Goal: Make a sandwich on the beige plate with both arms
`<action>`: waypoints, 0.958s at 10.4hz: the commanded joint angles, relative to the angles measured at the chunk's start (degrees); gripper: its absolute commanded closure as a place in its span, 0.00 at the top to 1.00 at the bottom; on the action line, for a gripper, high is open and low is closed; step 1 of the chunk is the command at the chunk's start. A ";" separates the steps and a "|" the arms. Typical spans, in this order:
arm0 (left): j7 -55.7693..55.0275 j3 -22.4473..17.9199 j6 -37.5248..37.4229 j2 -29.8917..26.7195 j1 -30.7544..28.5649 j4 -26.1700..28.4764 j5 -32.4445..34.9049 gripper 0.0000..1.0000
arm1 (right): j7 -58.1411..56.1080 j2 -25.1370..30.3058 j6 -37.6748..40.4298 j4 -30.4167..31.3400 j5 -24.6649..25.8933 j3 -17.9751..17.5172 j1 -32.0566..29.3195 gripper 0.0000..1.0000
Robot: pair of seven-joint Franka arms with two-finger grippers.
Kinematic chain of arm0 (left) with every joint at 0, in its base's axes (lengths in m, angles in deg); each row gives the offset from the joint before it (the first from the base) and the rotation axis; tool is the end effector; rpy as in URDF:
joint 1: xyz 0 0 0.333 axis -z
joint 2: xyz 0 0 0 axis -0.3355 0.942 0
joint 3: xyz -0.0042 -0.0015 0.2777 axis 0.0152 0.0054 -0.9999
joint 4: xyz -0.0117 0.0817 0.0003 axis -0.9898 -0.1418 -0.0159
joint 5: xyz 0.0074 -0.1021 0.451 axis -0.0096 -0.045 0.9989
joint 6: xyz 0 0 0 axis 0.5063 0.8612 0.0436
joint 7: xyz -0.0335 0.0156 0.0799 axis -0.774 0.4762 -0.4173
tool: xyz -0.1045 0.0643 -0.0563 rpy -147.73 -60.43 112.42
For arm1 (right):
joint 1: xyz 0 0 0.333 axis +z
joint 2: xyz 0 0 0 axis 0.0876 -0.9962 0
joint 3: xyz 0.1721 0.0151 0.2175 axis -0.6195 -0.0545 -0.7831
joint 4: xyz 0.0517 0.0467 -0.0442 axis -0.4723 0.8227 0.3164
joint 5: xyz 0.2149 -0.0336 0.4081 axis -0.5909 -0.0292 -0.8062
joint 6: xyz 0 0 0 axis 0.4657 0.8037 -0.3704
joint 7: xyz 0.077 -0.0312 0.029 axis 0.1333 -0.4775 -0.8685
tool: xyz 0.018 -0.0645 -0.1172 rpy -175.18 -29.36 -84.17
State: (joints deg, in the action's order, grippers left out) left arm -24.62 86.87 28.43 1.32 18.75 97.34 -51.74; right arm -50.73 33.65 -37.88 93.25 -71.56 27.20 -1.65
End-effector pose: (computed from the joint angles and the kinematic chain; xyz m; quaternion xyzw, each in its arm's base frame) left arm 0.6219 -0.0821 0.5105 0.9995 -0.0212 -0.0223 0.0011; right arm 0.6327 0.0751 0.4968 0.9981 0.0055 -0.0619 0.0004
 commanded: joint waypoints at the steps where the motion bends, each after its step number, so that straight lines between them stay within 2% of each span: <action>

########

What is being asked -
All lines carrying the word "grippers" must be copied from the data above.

Result of the exercise -
Robot: pair of seven-joint Franka arms with two-finger grippers.
State: (joints deg, in the action's order, grippers left out) left arm -24.62 86.87 28.43 1.32 18.75 97.34 -51.74; right arm -50.73 33.65 -37.88 93.25 -71.56 27.20 -1.65

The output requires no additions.